Thermoradiation cells will help in space exploration
(ORDO NEWS) — Space exploration is becoming more and more energy-intensive. Orbiters and flyby missions can perform their tasks using solar energy, at least as far as Jupiter.
And ion thrusters can deliver spacecraft to more distant regions. But to really study distant objects, like the moons of Jupiter and Saturn, or even the more distant Pluto, we need to land a lander on them.
These missions require more power to operate. We could use the Multipurpose Radioisotope Thermoelectric Generator (MMRTG).
But it is bulky, heavy and expensive. These are undesirable features for space vehicles. Is there a better solution?
Stephen Polley, a research fellow at the Rochester Institute of Technology, thinks so.
Polly is working on what could be a revolutionary way to power spacecraft on long journeys to the outer planets. This is a thermoradiation cell (TRC).
Polly uses Metal Organic Vapor Phase Epitaxy (MOVPE) technology. With its help, thin polycrystalline films are obtained. In her work, Polly uses MOVPE to create thermoradiation cells (TRCs).

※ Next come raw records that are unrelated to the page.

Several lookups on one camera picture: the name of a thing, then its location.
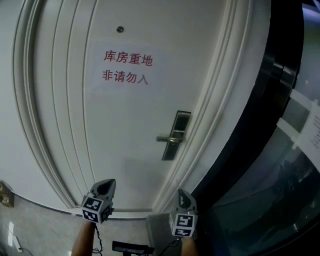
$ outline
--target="paper sign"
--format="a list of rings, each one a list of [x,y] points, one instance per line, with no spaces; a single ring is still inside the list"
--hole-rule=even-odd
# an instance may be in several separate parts
[[[312,109],[295,144],[320,171],[320,107],[312,103]]]
[[[94,41],[88,58],[89,92],[156,93],[164,83],[166,54],[149,46]]]

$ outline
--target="black cable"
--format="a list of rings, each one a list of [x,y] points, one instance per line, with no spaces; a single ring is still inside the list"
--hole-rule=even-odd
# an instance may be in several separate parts
[[[99,239],[99,241],[100,241],[101,249],[95,248],[95,249],[93,249],[92,253],[93,253],[93,254],[100,254],[101,256],[103,256],[103,255],[102,255],[102,252],[104,251],[104,248],[103,248],[103,246],[102,246],[102,240],[101,240],[101,238],[100,238],[100,232],[99,232],[98,227],[97,227],[97,225],[96,225],[95,223],[93,223],[93,226],[94,226],[94,228],[95,228],[95,230],[96,230],[96,234],[97,234],[98,239]]]
[[[24,248],[19,248],[19,249],[22,250],[22,252],[26,251],[28,254],[30,254],[30,256],[33,256],[32,253],[29,250],[24,249]]]
[[[159,256],[162,256],[170,247],[174,248],[177,247],[180,244],[181,237],[177,240],[174,240],[173,242],[169,243],[169,245],[159,254]]]

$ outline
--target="black frame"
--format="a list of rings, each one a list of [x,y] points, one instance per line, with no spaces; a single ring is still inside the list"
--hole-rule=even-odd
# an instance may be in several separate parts
[[[298,1],[272,0],[269,36],[251,96],[229,141],[192,193],[200,214],[198,231],[201,240],[208,242],[206,227],[201,224],[201,214],[236,184],[275,132],[296,83],[303,46],[302,4]]]

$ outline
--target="door molding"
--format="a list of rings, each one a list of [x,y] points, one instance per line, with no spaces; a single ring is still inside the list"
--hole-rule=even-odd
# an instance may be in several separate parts
[[[12,53],[14,92],[21,125],[39,168],[66,207],[72,209],[76,203],[61,179],[48,149],[35,97],[35,38],[44,2],[25,0],[21,8]]]
[[[228,102],[242,62],[251,26],[253,0],[228,0],[210,69],[195,113],[169,175],[154,205],[163,213],[182,188],[206,148]]]

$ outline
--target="tiled floor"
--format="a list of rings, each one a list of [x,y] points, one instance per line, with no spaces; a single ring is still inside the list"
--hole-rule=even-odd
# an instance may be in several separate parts
[[[0,245],[8,256],[28,255],[18,253],[8,245],[9,225],[14,224],[13,233],[20,245],[33,256],[69,256],[83,219],[34,205],[21,198],[15,198],[13,209],[0,205]],[[144,220],[109,220],[98,225],[104,247],[103,255],[122,255],[112,251],[112,242],[148,245],[148,233]],[[97,234],[94,240],[98,247]]]

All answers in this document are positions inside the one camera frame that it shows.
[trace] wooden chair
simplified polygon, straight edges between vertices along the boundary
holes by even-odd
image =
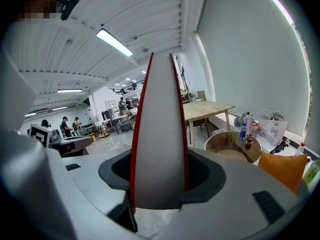
[[[193,127],[198,127],[198,126],[200,126],[200,129],[201,129],[201,132],[202,132],[202,126],[205,126],[205,127],[206,127],[206,132],[207,132],[207,134],[208,134],[208,138],[210,138],[207,120],[208,120],[207,118],[205,118],[205,119],[200,119],[200,120],[195,120],[195,121],[193,121]],[[191,144],[191,130],[190,130],[190,125],[189,125],[189,121],[186,121],[186,122],[185,122],[185,129],[187,130],[188,127],[189,127],[189,139],[190,139],[190,144]]]

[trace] light strip
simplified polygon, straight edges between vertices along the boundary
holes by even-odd
[[[58,94],[60,94],[60,93],[77,93],[77,92],[82,92],[82,89],[61,89],[61,90],[58,90]]]
[[[113,46],[124,55],[130,57],[133,55],[131,51],[129,51],[122,43],[120,43],[117,39],[115,39],[112,35],[110,35],[105,29],[101,29],[96,36],[103,41],[107,42],[109,45]]]
[[[25,114],[24,116],[25,117],[30,117],[30,116],[33,116],[33,115],[35,115],[36,113],[30,113],[30,114]]]
[[[285,16],[286,20],[289,22],[289,24],[293,24],[294,21],[291,18],[291,16],[289,15],[289,13],[287,12],[287,10],[284,8],[284,6],[280,3],[279,0],[272,0],[276,6],[280,9],[280,11],[283,13],[283,15]]]
[[[62,110],[62,109],[66,109],[66,108],[67,108],[67,106],[63,106],[63,107],[54,108],[52,110],[55,111],[55,110]]]

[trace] black cap
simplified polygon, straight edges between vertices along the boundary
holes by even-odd
[[[44,126],[44,127],[49,127],[49,123],[47,120],[42,120],[41,122],[41,126]]]

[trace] blue bottle
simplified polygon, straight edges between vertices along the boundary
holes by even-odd
[[[240,141],[245,142],[247,137],[247,124],[244,122],[241,126]]]

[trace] pink hello kitty bag
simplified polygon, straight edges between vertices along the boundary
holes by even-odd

“This device, powered by a radioisotope heat source, will allow an order of magnitude increase in mass specific power (~30 vs. ~3 W/kg) and a three order of magnitude reduction in volume (~ 0.2 vs. ~212 L) compared to conventional MMRTG Polly explained in a brief press release.
Polly writes that these devices could revolutionize our space exploration activities. They will enable the creation of smaller spacecraft that do not need to deploy large solar arrays or carry bulky, heavy MMRTGs.
“This will directly enable small-satellite missions to outer planets and permanent shadow operations, such as the study of polar lunar craters,” Polly explains.
Polly’s idea is the first round of selection for NASA‘s Innovative Advanced Concepts Program. Polly received funding to further develop this project.